• **Assignment**: The entries below are to be retyped exactly. Preserve every word.

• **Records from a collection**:
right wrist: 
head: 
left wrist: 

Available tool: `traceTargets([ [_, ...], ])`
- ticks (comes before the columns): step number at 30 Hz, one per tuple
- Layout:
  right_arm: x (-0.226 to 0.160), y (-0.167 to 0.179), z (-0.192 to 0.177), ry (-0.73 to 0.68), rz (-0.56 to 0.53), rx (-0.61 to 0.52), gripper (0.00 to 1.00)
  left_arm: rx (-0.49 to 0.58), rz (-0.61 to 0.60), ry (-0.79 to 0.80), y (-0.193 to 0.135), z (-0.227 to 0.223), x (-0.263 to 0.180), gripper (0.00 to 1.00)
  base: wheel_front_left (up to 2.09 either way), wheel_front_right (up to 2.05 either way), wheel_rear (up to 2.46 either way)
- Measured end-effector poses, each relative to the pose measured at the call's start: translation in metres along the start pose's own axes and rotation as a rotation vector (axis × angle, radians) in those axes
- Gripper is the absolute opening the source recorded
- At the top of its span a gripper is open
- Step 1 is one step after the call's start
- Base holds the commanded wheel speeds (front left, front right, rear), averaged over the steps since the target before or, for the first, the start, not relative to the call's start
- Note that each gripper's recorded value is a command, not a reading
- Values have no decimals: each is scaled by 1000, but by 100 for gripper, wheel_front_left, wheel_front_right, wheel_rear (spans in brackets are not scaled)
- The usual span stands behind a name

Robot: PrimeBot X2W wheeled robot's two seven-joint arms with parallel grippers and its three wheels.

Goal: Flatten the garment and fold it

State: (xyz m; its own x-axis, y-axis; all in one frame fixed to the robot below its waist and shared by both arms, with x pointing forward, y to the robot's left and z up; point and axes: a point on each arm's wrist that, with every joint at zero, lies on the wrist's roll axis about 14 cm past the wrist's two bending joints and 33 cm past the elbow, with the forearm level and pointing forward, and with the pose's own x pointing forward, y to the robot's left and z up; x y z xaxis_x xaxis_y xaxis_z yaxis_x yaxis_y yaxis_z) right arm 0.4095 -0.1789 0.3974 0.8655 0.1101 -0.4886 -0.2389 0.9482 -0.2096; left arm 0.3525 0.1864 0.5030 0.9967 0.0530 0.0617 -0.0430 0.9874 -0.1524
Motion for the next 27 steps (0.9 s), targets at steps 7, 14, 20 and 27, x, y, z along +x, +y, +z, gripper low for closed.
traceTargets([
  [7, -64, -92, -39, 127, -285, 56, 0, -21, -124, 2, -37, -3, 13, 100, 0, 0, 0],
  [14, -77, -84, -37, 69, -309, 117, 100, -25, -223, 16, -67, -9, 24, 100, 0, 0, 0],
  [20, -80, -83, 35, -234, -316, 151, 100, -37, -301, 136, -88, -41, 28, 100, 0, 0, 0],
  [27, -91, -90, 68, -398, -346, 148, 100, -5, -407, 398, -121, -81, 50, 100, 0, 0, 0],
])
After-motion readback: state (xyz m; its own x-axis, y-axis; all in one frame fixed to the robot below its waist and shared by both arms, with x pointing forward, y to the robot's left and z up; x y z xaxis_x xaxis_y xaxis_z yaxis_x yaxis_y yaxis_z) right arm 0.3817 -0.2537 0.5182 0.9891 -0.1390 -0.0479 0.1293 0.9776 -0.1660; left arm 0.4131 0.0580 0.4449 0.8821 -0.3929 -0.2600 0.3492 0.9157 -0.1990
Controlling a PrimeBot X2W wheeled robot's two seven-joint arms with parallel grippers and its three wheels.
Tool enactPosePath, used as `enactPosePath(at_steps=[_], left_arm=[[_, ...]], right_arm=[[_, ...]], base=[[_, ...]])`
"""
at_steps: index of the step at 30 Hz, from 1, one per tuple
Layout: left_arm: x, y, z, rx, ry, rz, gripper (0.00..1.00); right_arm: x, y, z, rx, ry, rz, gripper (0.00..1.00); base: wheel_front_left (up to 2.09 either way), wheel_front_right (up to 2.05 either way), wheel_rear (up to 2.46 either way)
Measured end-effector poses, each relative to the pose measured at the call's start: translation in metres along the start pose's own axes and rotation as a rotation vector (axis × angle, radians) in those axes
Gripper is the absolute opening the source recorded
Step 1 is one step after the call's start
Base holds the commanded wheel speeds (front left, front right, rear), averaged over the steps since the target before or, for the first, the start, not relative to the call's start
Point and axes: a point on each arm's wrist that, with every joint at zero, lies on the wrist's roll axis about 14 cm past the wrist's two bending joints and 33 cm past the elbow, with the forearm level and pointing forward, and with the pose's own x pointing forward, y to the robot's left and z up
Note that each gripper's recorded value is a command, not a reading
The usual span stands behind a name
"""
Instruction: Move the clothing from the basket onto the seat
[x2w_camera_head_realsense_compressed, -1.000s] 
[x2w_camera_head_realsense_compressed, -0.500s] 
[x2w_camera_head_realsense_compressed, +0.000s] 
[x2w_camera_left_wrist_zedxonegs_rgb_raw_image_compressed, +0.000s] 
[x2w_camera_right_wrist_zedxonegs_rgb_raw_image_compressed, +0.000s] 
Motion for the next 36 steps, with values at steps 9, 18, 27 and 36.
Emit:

• **The answer**:
right wrist: 
head: 
left wrist: 

Available tool: `traceTargets([ [_, ...], ])`
- ticks (comes before the columns): step number at 30 Hz, one per tuple
- Layout:
  right_arm: x (-0.226 to 0.160), y (-0.167 to 0.179), z (-0.192 to 0.177), ry (-0.73 to 0.68), rz (-0.56 to 0.53), rx (-0.61 to 0.52), gripper (0.00 to 1.00)
  left_arm: rx (-0.49 to 0.58), rz (-0.61 to 0.60), ry (-0.79 to 0.80), y (-0.193 to 0.135), z (-0.227 to 0.223), x (-0.263 to 0.180), gripper (0.00 to 1.00)
  base: wheel_front_left (up to 2.09 either way), wheel_front_right (up to 2.05 either way), wheel_rear (up to 2.46 either way)
- Measured end-effector poses, each relative to the pose measured at the call's start: translation in metres along the start pose's own axes and rotation as a rotation vector (axis × angle, radians) in those axes
- Gripper is the absolute opening the source recorded
- At the top of its span a gripper is open
- Step 1 is one step after the call's start
- Base holds the commanded wheel speeds (front left, front right, rear), averaged over the steps since the target before or, for the first, the start, not relative to the call's start
- Note that each gripper's recorded value is a command, not a reading
- Values have no decimals: each is scaled by 1000, but by 100 for gripper, wheel_front_left, wheel_front_right, wheel_rear (spans in brackets are not scaled)
- The usual span stands behind a name

Robot: PrimeBot X2W wheeled robot's two seven-joint arms with parallel grippers and its three wheels.

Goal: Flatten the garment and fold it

State: (xyz m; its own x-axis, y-axis; all in one frame fixed to the robot below its waist and shared by both arms, with x pointing forward, y to the robot's left and z up; point and axes: a point on each arm's wrist that, with every joint at zero, lies on the wrist's roll axis about 14 cm past the wrist's two bending joints and 33 cm past the elbow, with the forearm level and pointing forward, and with the pose's own x pointing forward, y to the robot's left and z up; x y z xaxis_x xaxis_y xaxis_z yaxis_x yaxis_y yaxis_z) right arm 0.4095 -0.1789 0.3974 0.8655 0.1101 -0.4886 -0.2389 0.9482 -0.2096; left arm 0.3525 0.1864 0.5030 0.9967 0.0530 0.0617 -0.0430 0.9874 -0.1524
Motion for the next 27 steps (0.9 s), targets at steps 7, 14, 20 and 27, x, y, z along +x, +y, +z, gripper low for closed.
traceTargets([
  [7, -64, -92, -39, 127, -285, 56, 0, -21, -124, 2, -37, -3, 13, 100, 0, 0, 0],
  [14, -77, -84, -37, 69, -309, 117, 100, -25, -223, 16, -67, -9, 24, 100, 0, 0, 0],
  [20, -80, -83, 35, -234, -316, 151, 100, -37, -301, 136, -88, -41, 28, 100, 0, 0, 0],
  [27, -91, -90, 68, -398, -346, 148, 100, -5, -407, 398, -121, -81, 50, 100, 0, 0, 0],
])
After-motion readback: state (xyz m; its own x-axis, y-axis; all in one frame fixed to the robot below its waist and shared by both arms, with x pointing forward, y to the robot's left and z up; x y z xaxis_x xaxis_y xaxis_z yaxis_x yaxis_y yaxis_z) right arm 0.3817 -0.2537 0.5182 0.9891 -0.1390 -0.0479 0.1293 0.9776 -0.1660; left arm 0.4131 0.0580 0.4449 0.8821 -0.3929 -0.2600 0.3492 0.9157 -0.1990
Controlling a PrimeBot X2W wheeled robot's two seven-joint arms with parallel grippers and its three wheels.
Tool enactPosePath, used as `enactPosePath(at_steps=[_], left_arm=[[_, ...]], right_arm=[[_, ...]], base=[[_, ...]])`
"""
at_steps: index of the step at 30 Hz, from 1, one per tuple
Layout: left_arm: x, y, z, rx, ry, rz, gripper (0.00..1.00); right_arm: x, y, z, rx, ry, rz, gripper (0.00..1.00); base: wheel_front_left (up to 2.09 either way), wheel_front_right (up to 2.05 either way), wheel_rear (up to 2.46 either way)
Measured end-effector poses, each relative to the pose measured at the call's start: translation in metres along the start pose's own axes and rotation as a rotation vector (axis × angle, radians) in those axes
Gripper is the absolute opening the source recorded
Step 1 is one step after the call's start
Base holds the commanded wheel speeds (front left, front right, rear), averaged over the steps since the target before or, for the first, the start, not relative to the call's start
Point and axes: a point on each arm's wrist that, with every joint at zero, lies on the wrist's roll axis about 14 cm past the wrist's two bending joints and 33 cm past the elbow, with the forearm level and pointing forward, and with the pose's own x pointing forward, y to the robot's left and z up
Note that each gripper's recorded value is a command, not a reading
The usual span stands behind a name
"""
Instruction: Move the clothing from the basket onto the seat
[x2w_camera_head_realsense_compressed, -1.000s] 
[x2w_camera_head_realsense_compressed, -0.500s] 
[x2w_camera_head_realsense_compressed, +0.000s] 
[x2w_camera_left_wrist_zedxonegs_rgb_raw_image_compressed, +0.000s] 
[x2w_camera_right_wrist_zedxonegs_rgb_raw_image_compressed, +0.000s] 
Motion for the next 36 steps, with values at steps 9, 18, 27 and 36.
Emit:

That concludes the response.